+++ Information provided

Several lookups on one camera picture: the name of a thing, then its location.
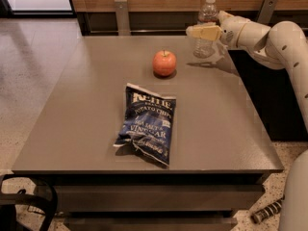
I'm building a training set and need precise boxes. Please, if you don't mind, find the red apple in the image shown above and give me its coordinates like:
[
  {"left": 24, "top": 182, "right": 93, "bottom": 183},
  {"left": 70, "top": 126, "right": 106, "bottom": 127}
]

++++++
+++ Information provided

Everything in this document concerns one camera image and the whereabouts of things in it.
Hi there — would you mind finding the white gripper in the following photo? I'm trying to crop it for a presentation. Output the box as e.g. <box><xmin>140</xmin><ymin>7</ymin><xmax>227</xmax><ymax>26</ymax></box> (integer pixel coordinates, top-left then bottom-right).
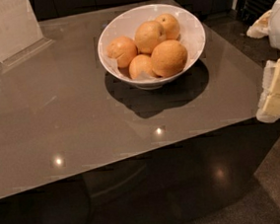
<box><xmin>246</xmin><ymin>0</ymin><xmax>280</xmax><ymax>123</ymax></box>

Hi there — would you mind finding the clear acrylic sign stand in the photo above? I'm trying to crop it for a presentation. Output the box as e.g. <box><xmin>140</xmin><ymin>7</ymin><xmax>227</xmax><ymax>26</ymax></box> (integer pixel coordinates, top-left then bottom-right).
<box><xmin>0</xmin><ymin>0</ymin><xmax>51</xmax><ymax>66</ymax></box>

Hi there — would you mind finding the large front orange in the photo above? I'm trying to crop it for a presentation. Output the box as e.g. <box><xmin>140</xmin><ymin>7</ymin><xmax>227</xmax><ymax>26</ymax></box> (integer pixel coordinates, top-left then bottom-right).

++++++
+++ Information provided

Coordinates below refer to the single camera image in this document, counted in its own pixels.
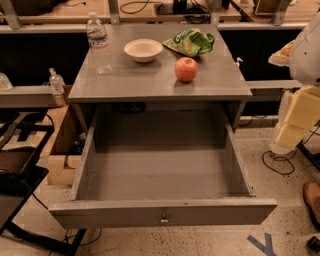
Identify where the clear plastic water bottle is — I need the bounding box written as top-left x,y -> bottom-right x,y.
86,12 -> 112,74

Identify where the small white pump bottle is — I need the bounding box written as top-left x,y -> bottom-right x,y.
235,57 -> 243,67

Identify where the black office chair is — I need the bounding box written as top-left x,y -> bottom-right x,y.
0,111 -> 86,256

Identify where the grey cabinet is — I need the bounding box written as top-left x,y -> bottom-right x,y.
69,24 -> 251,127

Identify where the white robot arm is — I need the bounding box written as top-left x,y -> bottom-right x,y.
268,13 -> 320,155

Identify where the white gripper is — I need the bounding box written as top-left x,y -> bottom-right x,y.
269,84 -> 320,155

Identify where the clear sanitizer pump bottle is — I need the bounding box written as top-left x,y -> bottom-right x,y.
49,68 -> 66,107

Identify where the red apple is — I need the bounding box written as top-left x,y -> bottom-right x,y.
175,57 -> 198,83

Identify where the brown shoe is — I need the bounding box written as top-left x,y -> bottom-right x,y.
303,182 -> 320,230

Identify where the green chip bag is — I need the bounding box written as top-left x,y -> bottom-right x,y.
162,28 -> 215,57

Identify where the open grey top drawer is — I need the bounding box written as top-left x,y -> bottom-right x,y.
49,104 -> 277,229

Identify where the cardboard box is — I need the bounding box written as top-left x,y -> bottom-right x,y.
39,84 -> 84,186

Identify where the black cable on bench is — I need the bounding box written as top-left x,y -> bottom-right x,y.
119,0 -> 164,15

++++++

- _Exercise prompt_
Report only how many lines in the records contain the word "camera".

- _Reply_
3